Dataset excerpts below:

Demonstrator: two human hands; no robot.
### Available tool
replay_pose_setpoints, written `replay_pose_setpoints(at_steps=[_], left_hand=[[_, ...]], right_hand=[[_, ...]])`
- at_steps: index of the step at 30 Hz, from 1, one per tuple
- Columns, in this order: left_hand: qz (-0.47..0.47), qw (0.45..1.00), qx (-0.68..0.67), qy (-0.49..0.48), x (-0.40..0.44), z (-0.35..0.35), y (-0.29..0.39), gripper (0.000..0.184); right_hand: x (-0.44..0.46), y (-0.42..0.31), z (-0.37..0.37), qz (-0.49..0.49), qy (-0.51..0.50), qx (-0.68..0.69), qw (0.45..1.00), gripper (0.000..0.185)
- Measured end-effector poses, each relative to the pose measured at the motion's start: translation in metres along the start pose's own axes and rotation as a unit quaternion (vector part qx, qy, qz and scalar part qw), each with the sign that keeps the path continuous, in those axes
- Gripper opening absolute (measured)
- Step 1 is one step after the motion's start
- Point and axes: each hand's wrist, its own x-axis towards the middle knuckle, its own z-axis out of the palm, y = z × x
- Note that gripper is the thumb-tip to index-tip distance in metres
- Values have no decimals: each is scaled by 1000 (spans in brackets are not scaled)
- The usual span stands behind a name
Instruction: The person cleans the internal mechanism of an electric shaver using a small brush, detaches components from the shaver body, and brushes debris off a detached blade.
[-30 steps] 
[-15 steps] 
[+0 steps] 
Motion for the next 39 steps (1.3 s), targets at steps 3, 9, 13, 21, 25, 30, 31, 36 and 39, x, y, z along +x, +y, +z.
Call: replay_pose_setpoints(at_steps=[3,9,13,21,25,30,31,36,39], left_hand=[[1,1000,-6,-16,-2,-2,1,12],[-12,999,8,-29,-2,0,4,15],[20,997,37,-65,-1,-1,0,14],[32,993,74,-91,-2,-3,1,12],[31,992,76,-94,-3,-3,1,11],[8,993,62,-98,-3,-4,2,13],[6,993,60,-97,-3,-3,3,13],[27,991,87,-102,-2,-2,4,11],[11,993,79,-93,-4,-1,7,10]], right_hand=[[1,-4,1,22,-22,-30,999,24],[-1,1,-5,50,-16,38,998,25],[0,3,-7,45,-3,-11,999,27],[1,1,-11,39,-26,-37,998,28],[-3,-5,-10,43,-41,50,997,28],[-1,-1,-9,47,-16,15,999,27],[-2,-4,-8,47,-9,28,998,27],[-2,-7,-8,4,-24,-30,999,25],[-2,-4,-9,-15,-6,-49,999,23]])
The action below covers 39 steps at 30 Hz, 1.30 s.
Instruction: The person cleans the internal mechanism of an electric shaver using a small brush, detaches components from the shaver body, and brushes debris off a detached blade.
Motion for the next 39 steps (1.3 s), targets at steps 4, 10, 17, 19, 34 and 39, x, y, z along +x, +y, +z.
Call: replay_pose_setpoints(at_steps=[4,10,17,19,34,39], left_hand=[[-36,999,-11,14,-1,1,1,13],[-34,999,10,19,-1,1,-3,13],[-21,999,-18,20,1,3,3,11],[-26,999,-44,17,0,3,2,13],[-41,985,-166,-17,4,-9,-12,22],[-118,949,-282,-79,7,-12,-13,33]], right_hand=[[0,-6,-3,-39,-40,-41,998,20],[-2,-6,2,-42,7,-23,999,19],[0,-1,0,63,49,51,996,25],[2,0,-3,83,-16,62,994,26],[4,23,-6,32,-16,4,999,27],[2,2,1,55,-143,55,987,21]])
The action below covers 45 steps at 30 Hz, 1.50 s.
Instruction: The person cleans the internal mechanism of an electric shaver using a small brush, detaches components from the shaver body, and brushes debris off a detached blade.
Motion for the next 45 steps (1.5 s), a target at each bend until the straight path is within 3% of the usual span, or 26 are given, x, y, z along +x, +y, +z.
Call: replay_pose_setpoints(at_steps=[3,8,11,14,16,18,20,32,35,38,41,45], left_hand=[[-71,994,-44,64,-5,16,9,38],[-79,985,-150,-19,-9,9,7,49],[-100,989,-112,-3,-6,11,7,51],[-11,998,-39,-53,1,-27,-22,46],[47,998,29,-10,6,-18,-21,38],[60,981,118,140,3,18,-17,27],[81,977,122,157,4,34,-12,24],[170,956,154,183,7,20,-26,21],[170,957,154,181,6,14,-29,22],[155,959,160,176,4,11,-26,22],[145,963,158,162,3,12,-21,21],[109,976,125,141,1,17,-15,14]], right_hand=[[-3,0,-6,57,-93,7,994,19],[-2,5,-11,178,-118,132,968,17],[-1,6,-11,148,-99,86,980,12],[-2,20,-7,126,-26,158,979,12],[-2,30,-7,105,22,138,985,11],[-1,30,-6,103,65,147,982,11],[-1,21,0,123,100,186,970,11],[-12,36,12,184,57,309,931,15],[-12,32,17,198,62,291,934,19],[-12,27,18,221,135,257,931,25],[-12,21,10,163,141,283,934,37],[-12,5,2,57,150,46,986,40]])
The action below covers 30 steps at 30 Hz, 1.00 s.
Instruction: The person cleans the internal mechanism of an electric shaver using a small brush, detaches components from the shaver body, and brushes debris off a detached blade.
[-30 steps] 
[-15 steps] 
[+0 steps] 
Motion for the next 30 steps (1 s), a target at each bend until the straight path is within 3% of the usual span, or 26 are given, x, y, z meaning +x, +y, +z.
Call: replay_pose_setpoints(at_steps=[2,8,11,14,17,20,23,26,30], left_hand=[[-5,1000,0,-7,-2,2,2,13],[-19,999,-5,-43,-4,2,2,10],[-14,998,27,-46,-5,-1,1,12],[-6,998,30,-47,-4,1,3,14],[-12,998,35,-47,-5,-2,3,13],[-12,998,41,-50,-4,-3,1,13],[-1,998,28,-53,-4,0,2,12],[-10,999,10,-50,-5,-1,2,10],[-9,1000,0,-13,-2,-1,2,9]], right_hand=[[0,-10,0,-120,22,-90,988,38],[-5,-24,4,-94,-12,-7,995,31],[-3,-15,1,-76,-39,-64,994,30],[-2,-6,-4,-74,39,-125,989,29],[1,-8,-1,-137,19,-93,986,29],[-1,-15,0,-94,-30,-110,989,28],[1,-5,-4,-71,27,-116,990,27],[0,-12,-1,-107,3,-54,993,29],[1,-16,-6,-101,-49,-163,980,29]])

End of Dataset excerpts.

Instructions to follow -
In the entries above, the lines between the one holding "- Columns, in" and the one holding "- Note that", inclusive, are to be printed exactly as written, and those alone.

Result -
- Columns, in this order: left_hand: qz (-0.47..0.47), qw (0.45..1.00), qx (-0.68..0.67), qy (-0.49..0.48), x (-0.40..0.44), z (-0.35..0.35), y (-0.29..0.39), gripper (0.000..0.184); right_hand: x (-0.44..0.46), y (-0.42..0.31), z (-0.37..0.37), qz (-0.49..0.49), qy (-0.51..0.50), qx (-0.68..0.69), qw (0.45..1.00), gripper (0.000..0.185)
- Measured end-effector poses, each relative to the pose measured at the motion's start: translation in metres along the start pose's own axes and rotation as a unit quaternion (vector part qx, qy, qz and scalar part qw), each with the sign that keeps the path continuous, in those axes
- Gripper opening absolute (measured)
- Step 1 is one step after the motion's start
- Point and axes: each hand's wrist, its own x-axis towards the middle knuckle, its own z-axis out of the palm, y = z × x
- Note that gripper is the thumb-tip to index-tip distance in metres

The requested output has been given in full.